## [ACTIVITY]
Among the entries, find the lines with the string "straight" and copy them.

## [RECORDED DATA]
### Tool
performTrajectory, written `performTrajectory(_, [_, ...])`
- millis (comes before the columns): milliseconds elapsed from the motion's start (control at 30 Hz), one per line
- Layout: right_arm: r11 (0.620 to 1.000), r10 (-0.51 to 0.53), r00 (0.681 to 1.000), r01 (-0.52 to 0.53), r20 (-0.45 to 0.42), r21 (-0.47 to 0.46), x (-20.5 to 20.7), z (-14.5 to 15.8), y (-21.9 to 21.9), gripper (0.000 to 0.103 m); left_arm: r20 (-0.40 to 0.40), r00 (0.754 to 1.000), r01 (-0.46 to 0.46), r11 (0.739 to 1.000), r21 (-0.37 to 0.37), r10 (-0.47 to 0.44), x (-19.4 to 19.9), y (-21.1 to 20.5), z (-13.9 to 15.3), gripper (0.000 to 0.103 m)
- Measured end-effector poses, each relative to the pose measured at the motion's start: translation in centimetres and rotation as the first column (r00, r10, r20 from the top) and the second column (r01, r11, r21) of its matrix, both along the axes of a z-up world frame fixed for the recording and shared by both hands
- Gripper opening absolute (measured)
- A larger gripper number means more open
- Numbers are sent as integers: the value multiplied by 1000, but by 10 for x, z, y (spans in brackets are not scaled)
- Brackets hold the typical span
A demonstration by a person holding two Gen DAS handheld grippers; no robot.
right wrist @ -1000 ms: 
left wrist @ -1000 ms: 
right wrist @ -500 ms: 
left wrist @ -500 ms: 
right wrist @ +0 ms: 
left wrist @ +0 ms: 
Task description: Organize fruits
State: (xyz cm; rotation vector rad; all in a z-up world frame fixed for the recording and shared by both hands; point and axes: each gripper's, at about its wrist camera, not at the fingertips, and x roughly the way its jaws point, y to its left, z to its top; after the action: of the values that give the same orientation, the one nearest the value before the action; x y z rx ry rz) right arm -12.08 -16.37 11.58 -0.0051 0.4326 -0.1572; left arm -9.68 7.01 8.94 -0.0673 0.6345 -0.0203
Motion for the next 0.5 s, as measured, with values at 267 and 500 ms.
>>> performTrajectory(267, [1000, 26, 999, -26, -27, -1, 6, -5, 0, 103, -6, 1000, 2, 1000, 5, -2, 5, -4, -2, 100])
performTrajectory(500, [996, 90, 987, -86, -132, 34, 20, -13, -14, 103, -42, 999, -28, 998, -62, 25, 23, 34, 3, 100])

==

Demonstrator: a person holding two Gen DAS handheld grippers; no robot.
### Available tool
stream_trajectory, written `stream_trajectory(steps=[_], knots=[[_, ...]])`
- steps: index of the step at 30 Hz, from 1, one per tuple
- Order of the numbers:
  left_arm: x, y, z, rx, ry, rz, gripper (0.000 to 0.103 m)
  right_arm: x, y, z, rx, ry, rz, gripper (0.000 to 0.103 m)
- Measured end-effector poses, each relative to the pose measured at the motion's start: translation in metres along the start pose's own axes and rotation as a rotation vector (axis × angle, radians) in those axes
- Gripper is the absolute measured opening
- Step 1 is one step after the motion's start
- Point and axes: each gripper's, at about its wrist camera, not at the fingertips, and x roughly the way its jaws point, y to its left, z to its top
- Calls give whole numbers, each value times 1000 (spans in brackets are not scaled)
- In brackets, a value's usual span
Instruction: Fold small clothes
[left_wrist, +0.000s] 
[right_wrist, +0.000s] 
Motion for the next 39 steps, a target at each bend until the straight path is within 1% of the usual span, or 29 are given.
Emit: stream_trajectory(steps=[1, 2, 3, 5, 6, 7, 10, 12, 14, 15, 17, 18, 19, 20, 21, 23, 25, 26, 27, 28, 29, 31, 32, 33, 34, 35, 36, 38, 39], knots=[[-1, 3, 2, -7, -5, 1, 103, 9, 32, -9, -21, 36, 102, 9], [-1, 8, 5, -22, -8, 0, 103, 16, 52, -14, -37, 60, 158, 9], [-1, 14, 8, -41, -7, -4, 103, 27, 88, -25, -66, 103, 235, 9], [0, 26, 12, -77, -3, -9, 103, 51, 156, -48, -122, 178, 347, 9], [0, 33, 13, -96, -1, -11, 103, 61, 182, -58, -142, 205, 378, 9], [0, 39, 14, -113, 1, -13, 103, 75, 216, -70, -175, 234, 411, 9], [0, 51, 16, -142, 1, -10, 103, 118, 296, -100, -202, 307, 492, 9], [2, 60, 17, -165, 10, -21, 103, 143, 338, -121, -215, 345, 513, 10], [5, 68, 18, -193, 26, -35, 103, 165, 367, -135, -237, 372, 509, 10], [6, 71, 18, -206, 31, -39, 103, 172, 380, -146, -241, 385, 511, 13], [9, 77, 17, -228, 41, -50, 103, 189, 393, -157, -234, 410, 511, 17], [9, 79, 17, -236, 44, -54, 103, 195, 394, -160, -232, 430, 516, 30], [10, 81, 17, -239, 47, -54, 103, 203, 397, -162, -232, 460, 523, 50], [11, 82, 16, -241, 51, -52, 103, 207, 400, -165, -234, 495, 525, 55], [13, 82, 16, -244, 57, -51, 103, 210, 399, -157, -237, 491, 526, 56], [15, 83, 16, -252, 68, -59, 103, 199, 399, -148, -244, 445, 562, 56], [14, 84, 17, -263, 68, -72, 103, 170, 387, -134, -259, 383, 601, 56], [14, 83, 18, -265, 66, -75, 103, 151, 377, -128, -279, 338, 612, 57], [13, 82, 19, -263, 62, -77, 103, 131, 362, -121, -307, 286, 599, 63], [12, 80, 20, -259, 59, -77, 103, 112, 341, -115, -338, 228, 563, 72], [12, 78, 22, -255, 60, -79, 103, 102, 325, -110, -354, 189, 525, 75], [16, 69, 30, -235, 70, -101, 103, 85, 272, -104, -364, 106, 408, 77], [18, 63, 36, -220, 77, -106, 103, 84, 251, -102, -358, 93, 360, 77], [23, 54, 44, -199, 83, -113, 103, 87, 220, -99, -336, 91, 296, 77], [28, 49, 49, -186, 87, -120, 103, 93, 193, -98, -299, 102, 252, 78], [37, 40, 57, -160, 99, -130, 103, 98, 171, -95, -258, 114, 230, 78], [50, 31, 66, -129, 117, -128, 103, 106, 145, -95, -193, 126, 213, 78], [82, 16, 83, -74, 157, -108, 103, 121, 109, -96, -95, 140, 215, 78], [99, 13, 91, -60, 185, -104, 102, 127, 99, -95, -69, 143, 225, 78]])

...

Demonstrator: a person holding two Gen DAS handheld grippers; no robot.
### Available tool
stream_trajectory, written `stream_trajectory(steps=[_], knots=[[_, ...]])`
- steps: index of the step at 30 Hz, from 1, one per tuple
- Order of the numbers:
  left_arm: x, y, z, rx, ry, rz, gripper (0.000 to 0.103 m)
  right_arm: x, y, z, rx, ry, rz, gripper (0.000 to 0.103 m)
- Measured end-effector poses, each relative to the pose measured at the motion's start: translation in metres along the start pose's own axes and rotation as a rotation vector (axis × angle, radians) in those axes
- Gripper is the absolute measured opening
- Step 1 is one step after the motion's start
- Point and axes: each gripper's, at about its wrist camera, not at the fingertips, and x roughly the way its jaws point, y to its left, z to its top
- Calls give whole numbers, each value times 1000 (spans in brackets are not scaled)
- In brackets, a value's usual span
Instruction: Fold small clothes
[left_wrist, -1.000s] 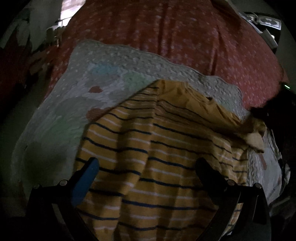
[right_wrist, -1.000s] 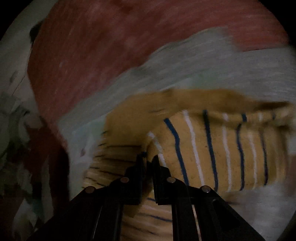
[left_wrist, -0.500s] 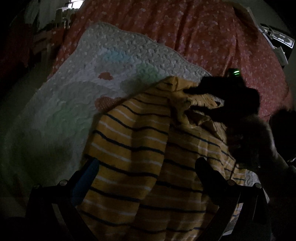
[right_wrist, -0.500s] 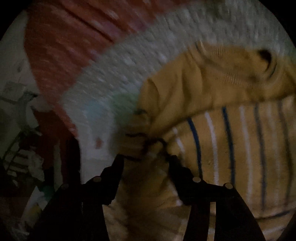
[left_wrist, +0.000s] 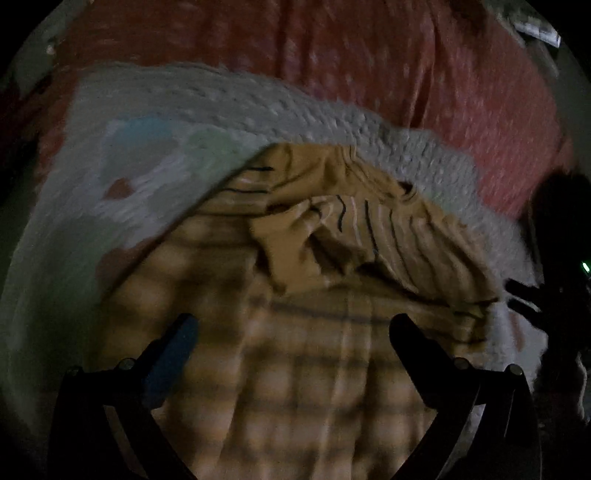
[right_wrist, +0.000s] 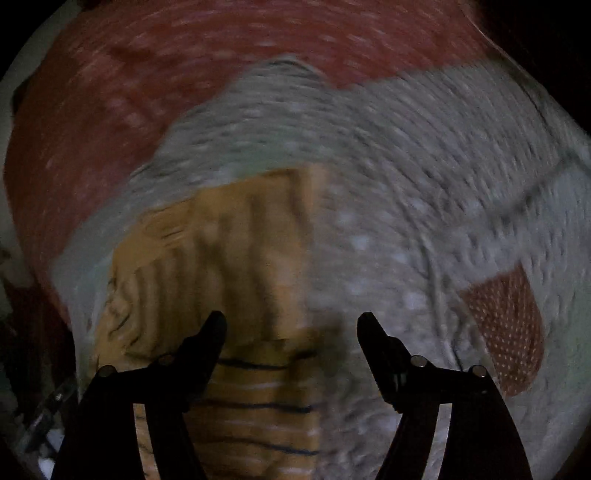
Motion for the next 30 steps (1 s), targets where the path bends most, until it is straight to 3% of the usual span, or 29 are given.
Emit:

## [WRITTEN SOLUTION]
Motion for the next 39 steps, a target at each bend until the straight path is within 1% of the usual span, or 29 are given.
Motion for the next 30 steps (1 s), targets where the path bends most, until it is straight to 3% of the usual span, or 29 are given.

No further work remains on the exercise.